Drum Leaf binding with slip case, lithography and digital printing on handmade paper with image stencils and Rives Lightweight. Cover and slipcase: quilted handmade flax paper with embedded hair. 8” x 5” x 1.5” Edition of 2.






wit(h)ness, 2010, is part of 
Karen's collaboration with 
Bjorn Krondorfer, “The Jewish/German Dialogue Project”.  

"Here we ask ourselves if we can navigate between remembrance of the Holocaust and respectfully distancing ourselves from it. Is it permissible to live in the present with joy in spite of the burden of history? We invite the reader to explore this issue cautiously by tracing the ghost-like text with all of their senses. The girdle book format allows for an element of weight as well as intimacy as the book is carried on a belt in the folds of one's clothing." 



Letterpress embossed with 42 point Bulmer, Italic, and 36 point Courier. Colophon and images digitally generated. Handmade cotton rag paper with horse and human hair. 

Sewn onto double raised cords with felt over boards. Bound as a traditional medieval girdle book. Metal clasp closure. 6” x 4.5” x 1”, 16” high with skirt.
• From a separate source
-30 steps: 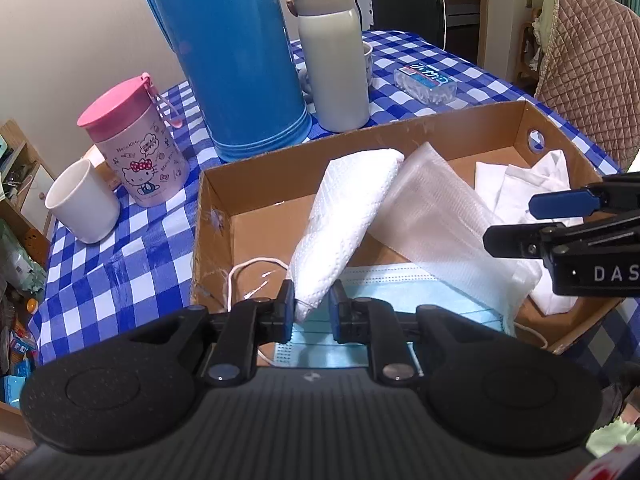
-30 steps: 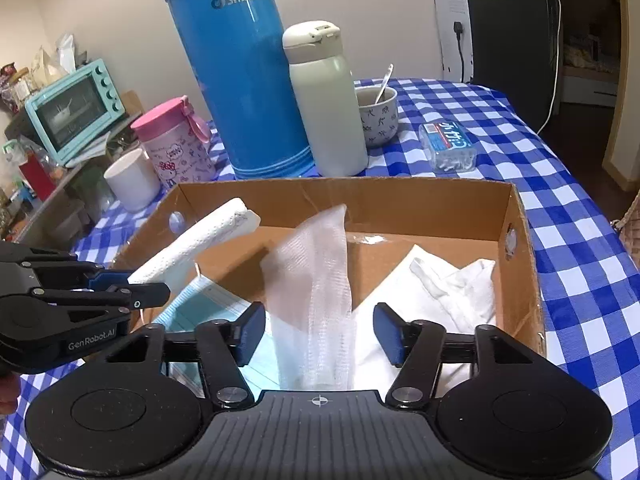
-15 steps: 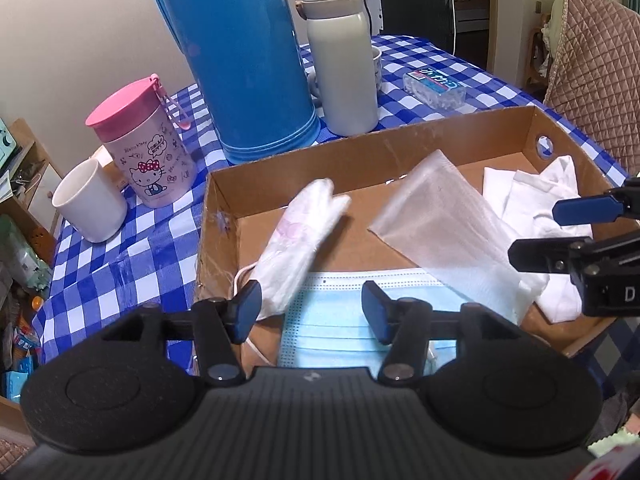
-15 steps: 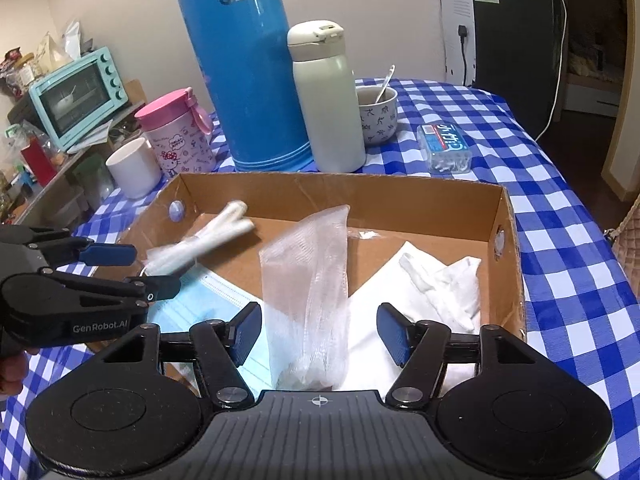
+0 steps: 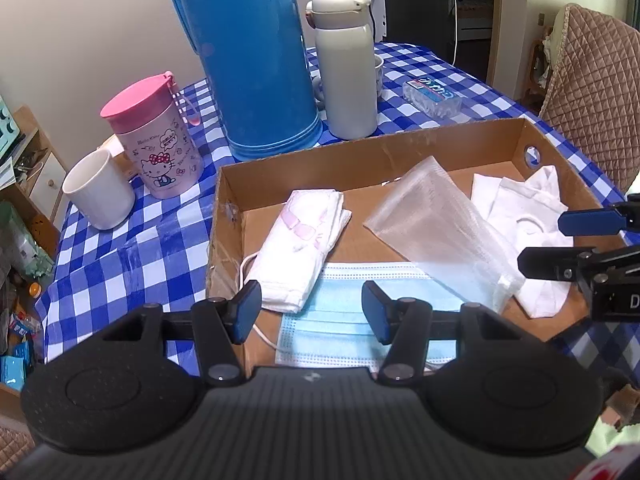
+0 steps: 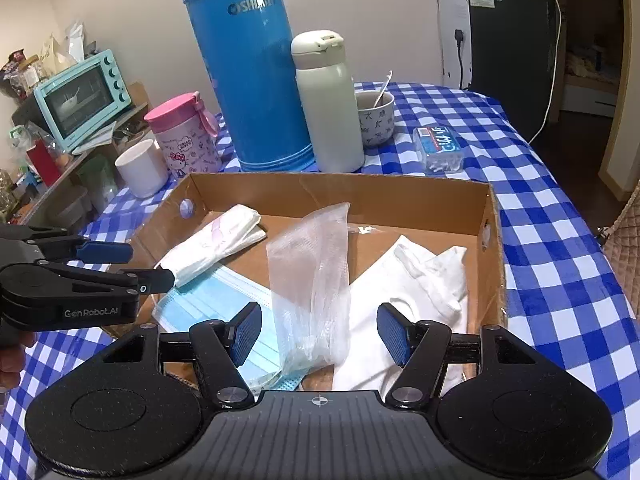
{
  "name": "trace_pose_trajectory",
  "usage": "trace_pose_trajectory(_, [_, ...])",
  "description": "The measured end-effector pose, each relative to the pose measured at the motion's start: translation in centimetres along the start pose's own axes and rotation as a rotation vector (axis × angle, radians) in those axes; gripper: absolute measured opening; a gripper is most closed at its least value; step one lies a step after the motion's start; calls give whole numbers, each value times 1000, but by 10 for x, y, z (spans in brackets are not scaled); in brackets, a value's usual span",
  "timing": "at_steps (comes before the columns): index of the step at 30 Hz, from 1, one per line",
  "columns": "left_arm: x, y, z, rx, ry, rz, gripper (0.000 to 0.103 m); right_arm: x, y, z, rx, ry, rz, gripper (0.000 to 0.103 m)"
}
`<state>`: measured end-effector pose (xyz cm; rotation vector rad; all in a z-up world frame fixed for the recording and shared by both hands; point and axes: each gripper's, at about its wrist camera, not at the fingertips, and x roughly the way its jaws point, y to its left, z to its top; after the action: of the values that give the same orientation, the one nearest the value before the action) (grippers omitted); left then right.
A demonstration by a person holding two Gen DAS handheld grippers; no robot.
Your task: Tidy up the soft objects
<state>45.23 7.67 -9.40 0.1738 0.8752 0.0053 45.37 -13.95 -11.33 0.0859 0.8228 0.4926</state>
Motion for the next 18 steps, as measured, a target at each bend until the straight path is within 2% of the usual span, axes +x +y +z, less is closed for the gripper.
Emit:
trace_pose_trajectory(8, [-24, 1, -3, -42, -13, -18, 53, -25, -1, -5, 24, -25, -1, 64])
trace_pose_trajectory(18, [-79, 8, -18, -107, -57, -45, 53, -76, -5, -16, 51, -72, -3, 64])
Edition of 5.







German/Jew, 2005, is about Karen's dual identity as a German and a Jew, and how it feels to belong to two divided cultures after the Holocaust. 



Free style binding, handmade paper casts with text stencils and embedded twine

15” x 12” x 12”

Edition of 5.






Currently Karen is working on a collaborative project with artist papermaker Drew Cameron, director of the Combat Paper Project. They are making a book structure that showcases all papers that the Project has transformed from US combat uniforms in a format that compares them simultaneously. This project has been generously funded by a Project Grant from the College Book Arts Association.